Symboliquement, la naissance renvoie à la première expérience de séparation. Séparation d’avec le placenta, d’avec le corps de la mère et, dans le cas des jumeaux, d’avec l’espace de partage qu’était la matrice. Otto Rank (1884-1939) – psychanalyste Viennois membre du Comité secret fondé par Freud en 1913 pour défendre la psychanalyse orthodoxe contre ses détracteurs – est l’un des premiers à insister sur le caractère traumatique de la naissance. Il y vient après que Freud ait un jour déclaré : « l’angoisse ressentie par l’enfant au moment de sa naissance est le prototype de toute angoisse ultérieure » (1). Otto Rank en tire une nouvelle théorie, présentée dans son livre Le Traumatisme de la naissance (1924). Il y développe l’idée que « non seulement l’angoisse mais la totalité de la vie psychique pouvaient être dominés par le traumatisme de la naissance.
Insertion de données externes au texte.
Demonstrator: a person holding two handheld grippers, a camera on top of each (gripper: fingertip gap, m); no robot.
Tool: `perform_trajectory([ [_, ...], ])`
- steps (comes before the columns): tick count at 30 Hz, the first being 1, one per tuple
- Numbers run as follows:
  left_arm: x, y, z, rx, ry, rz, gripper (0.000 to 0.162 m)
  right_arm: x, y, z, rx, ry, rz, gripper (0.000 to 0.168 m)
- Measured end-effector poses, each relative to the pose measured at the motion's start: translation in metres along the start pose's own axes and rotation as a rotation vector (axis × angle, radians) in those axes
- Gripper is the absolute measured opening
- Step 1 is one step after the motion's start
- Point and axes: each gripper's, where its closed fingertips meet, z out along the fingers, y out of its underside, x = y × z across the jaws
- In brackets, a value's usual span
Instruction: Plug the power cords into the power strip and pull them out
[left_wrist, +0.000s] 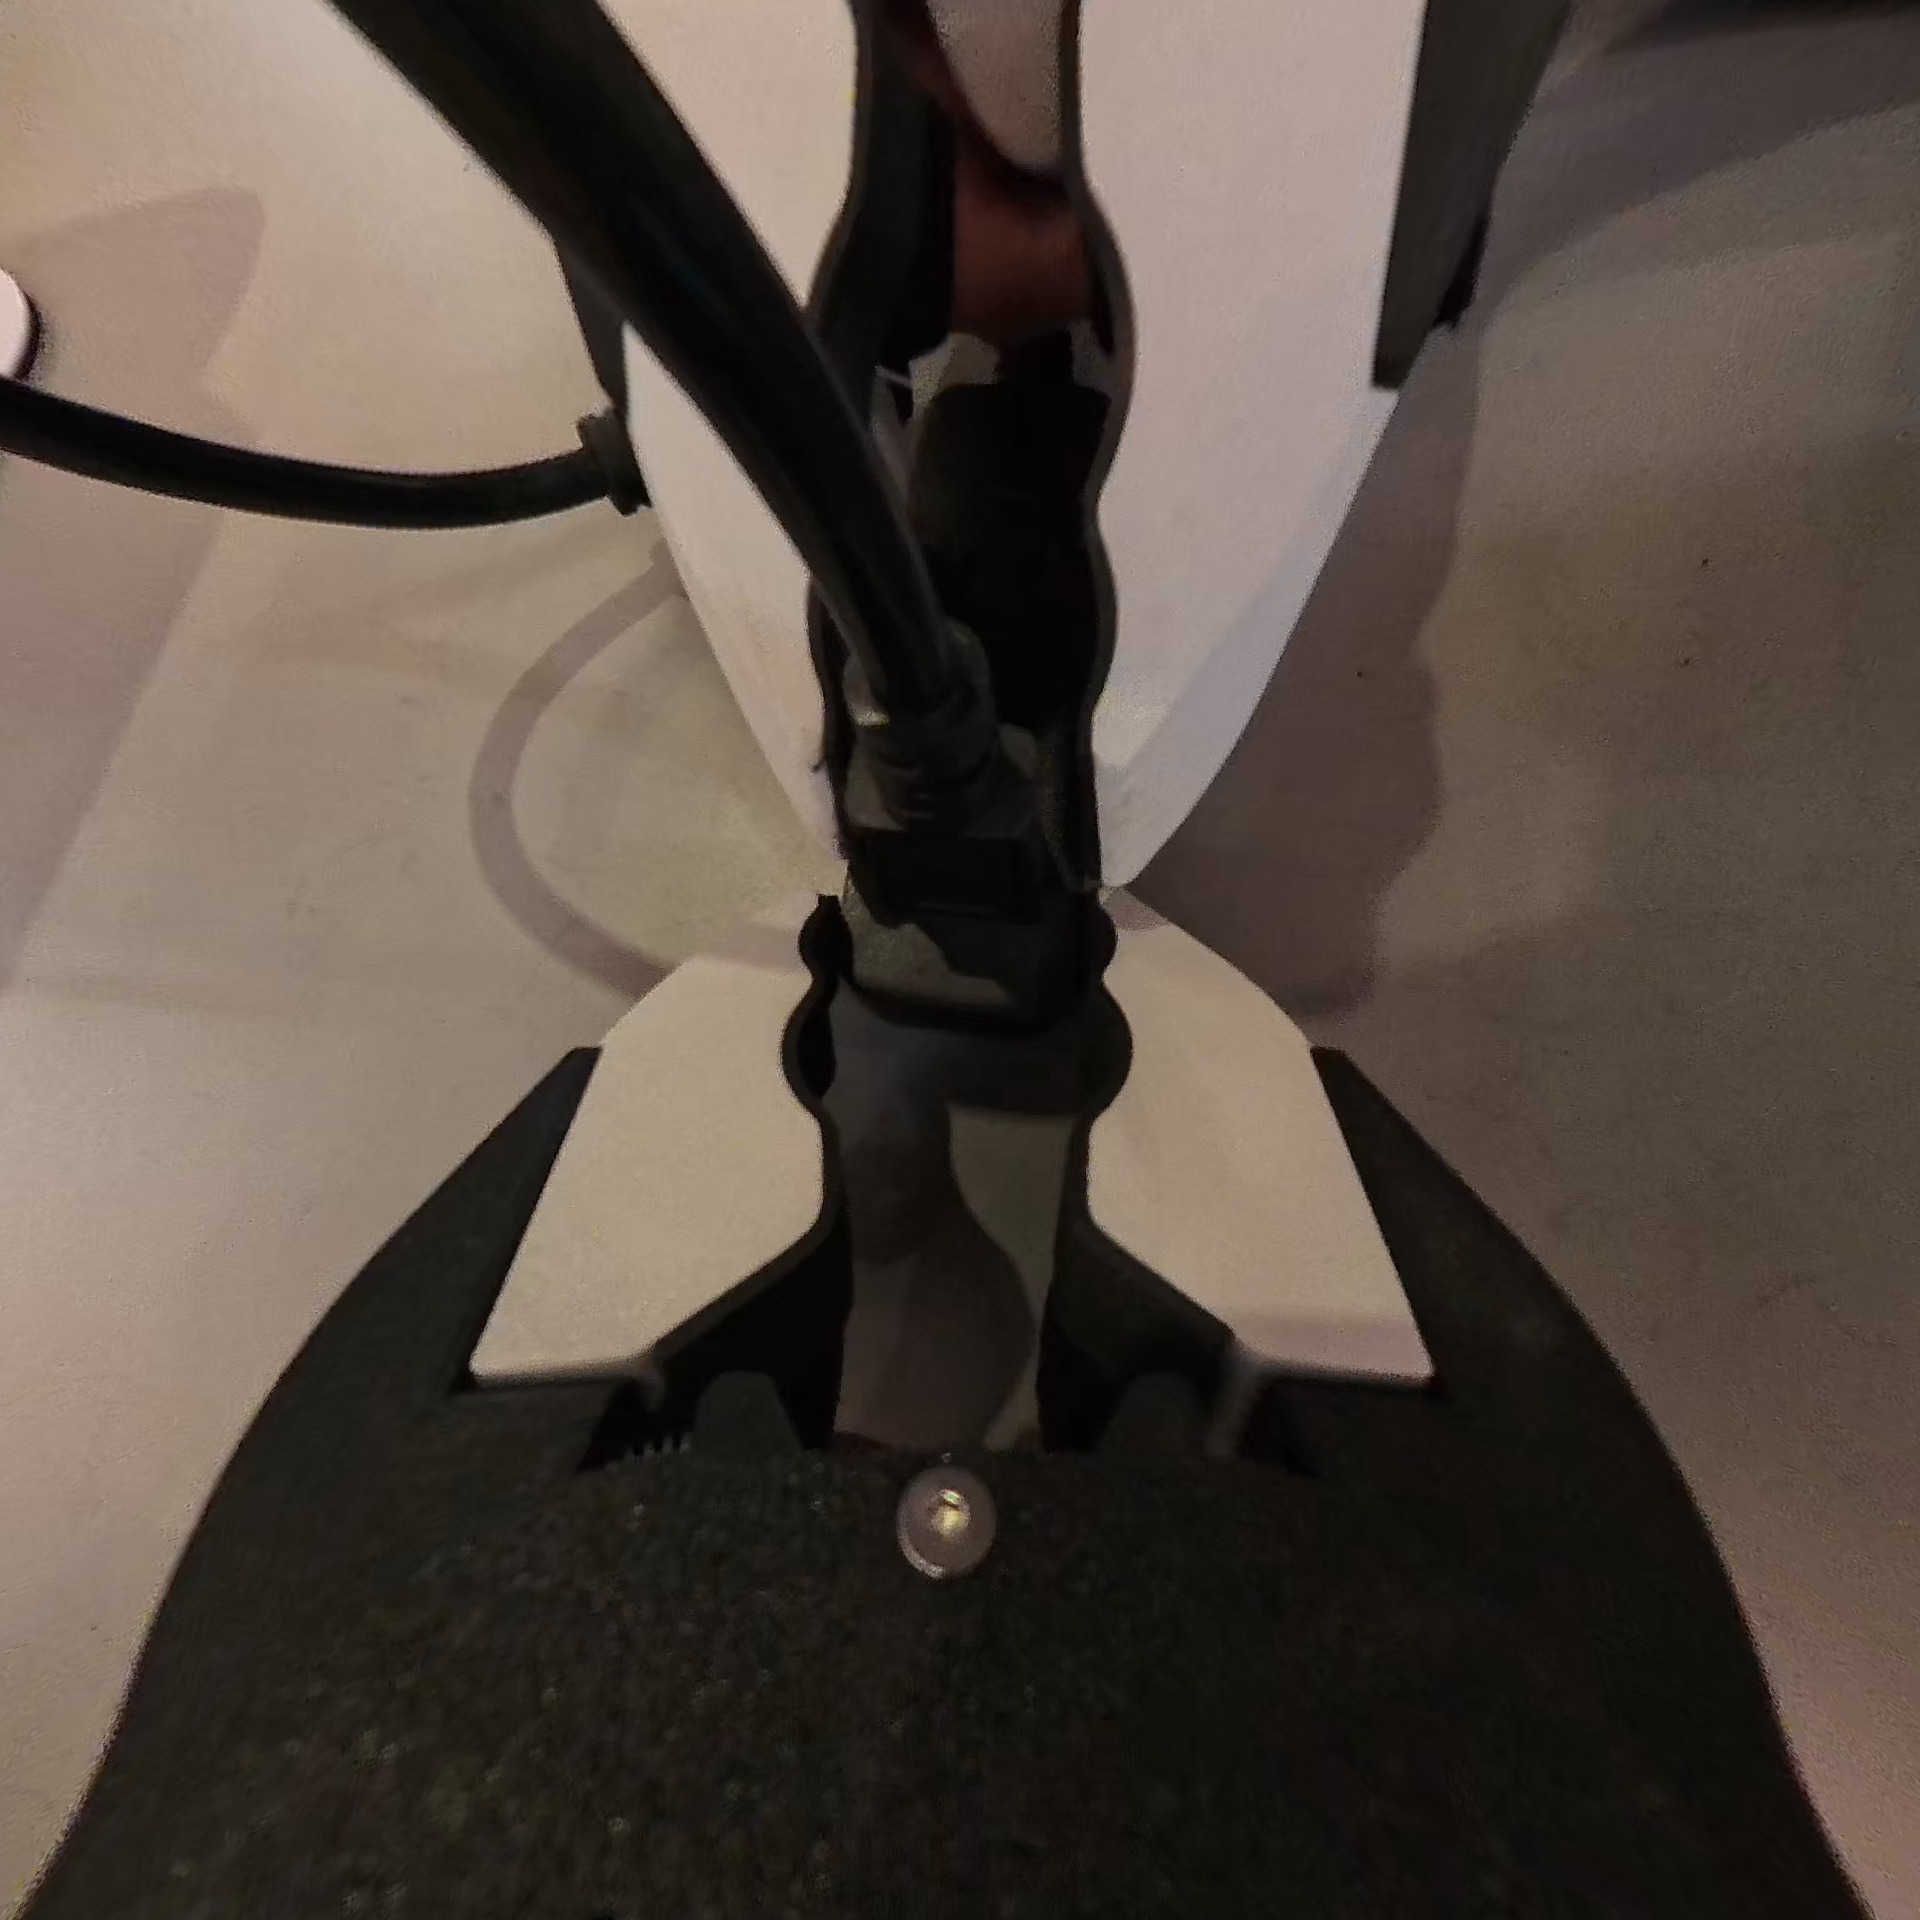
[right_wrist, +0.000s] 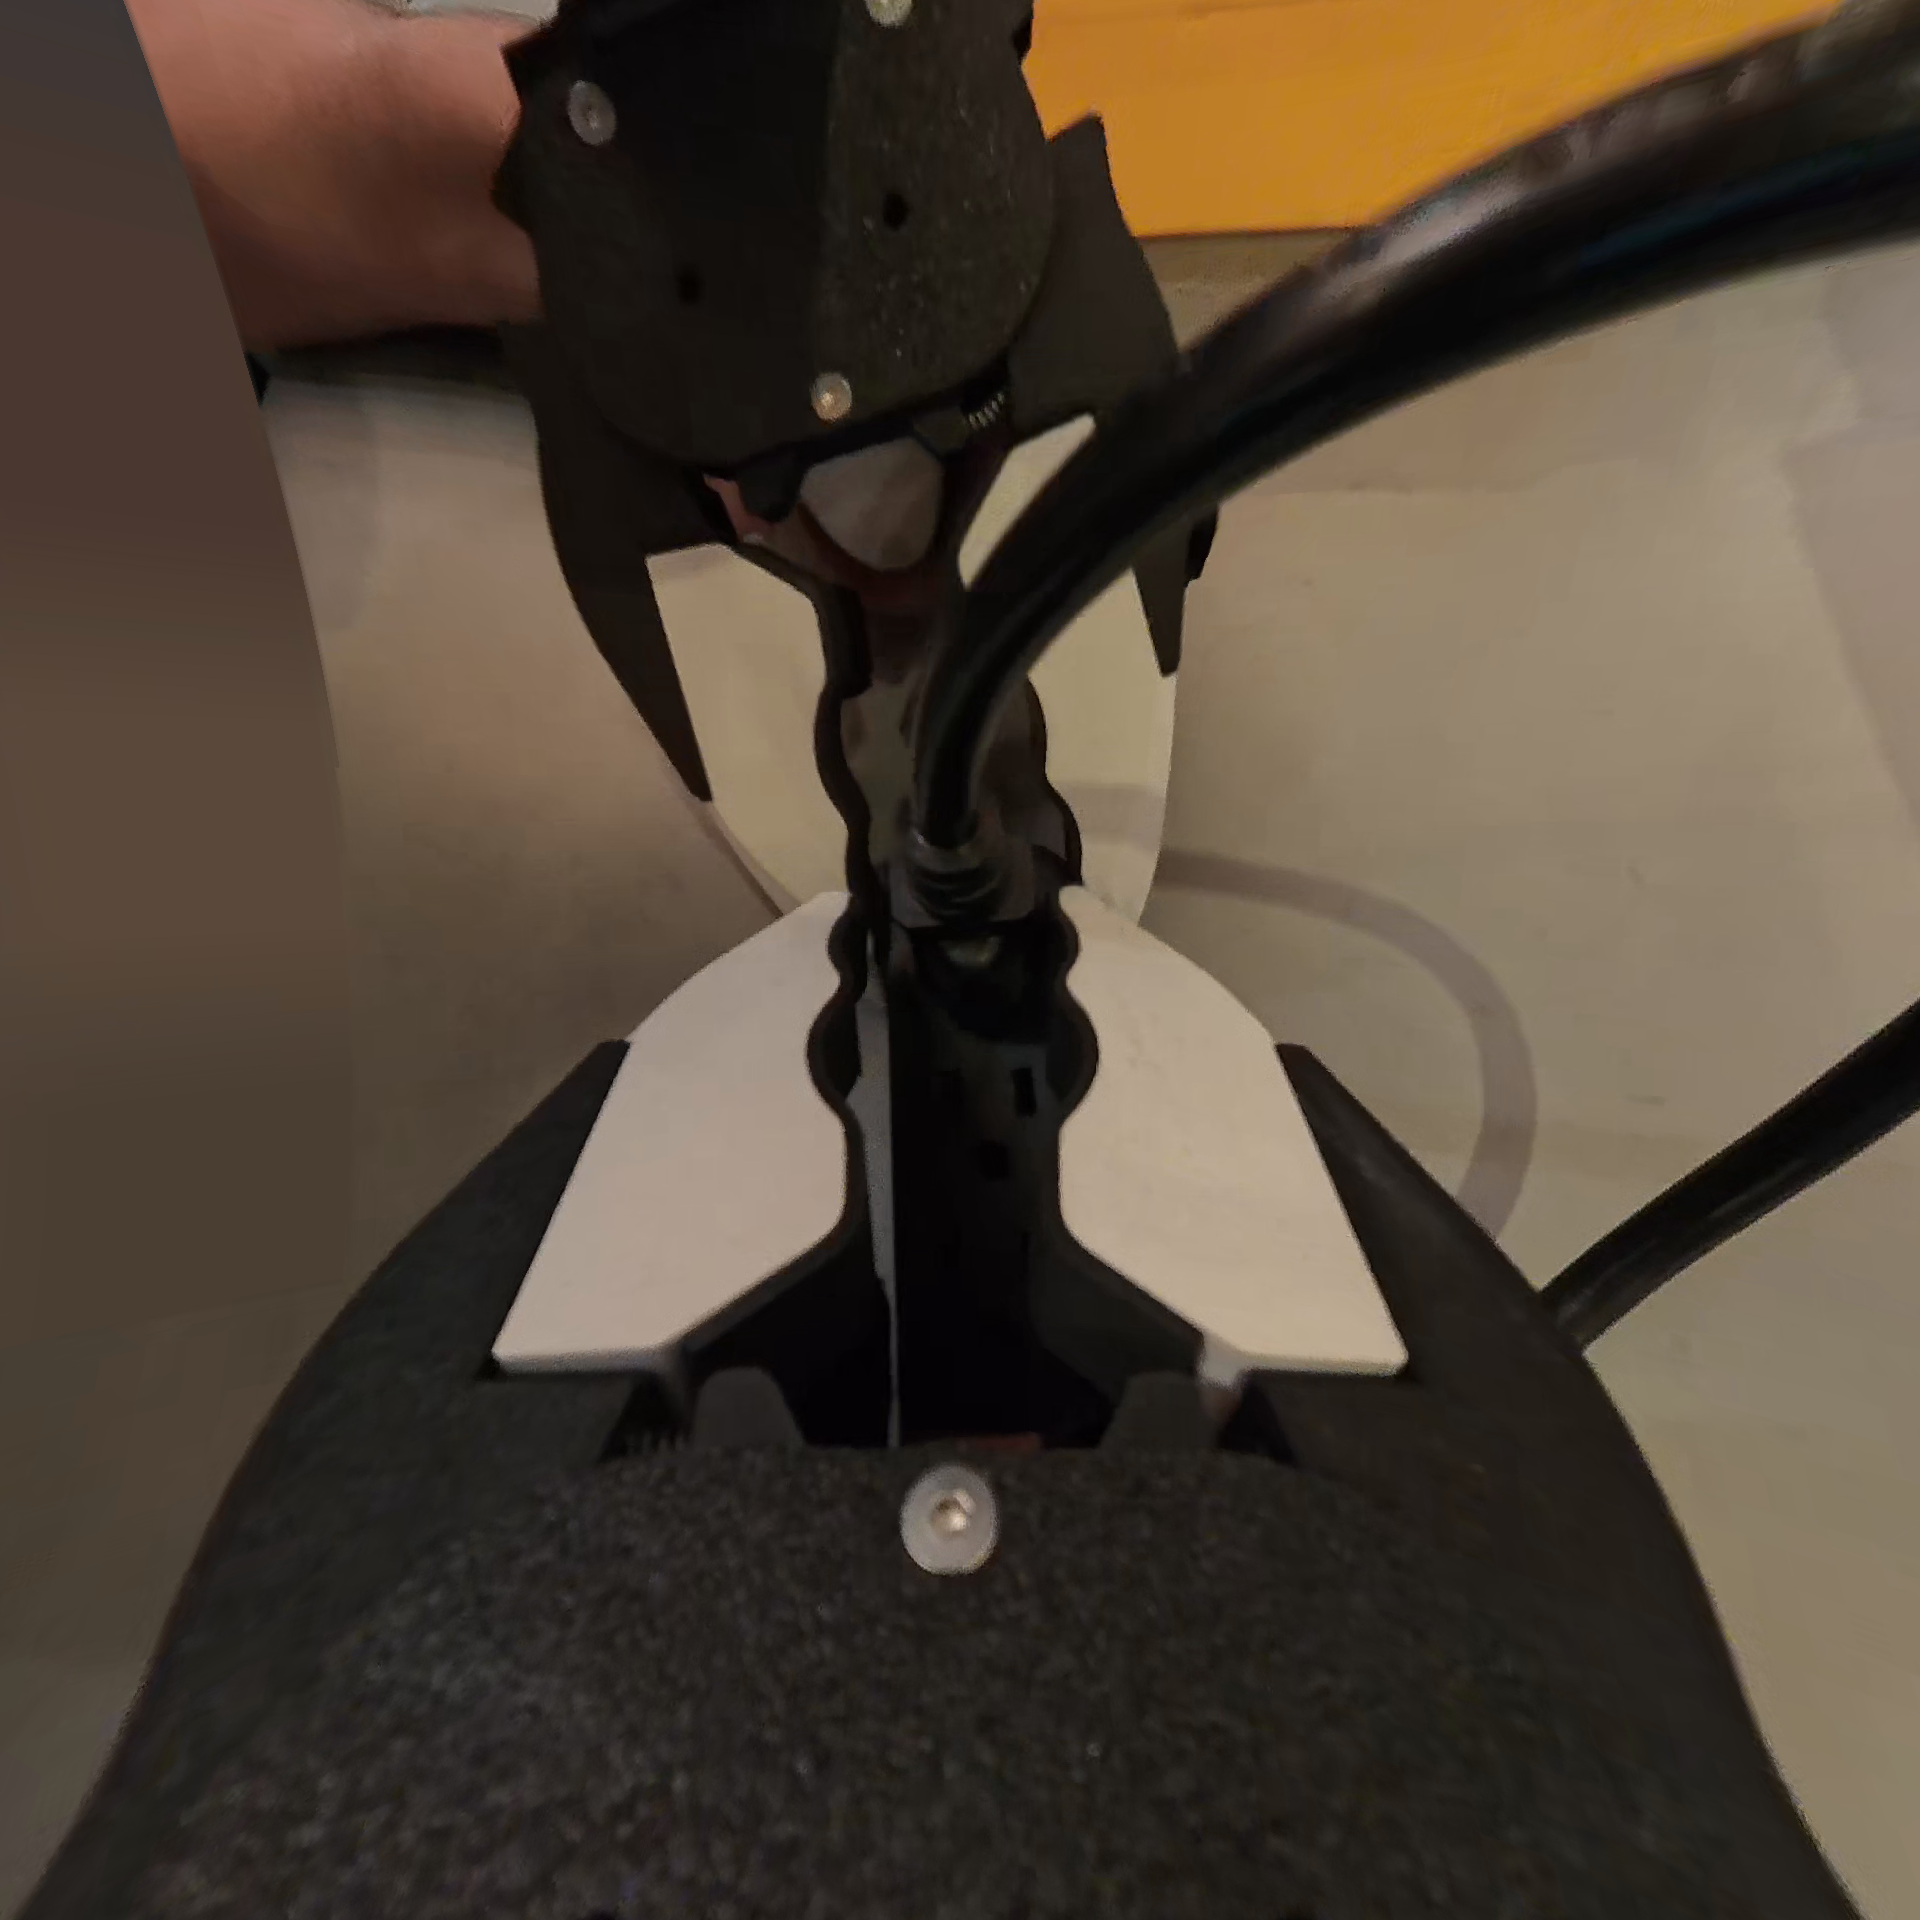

Dans les rêves et les fantasmes de ses malades, disait-il, le processus de guérison s’exprime par des symboles relatifs à la naissance, le transfert se présente comme une réactualisation de la première fixation à la mère et, au terme de la psychanalyse, la séparation d’avec l’analyste fait revivre la séparation d’avec la mère lors de la naissance. Cette théorie entraîne un nouveau mode d’interprétation des rêves, un nouveau code de symboles universels, une reformulation du principe de plaisir en tant que désir de retourner dans le sein de la mère, ainsi qu’une nouvelle interprétation de la vie sexuelle normale et anormale, de la névrose, de la psychose et de l’ensemble de la vie culturelle » (2). Sa thèse provoque la fureur de Freud qui la récuse sévèrement dans son ouvrage Inhibitions, symptôme et angoisse (1926) et rompt brutalement avec lui, amenant Rank à émigrer en France puis aux USA.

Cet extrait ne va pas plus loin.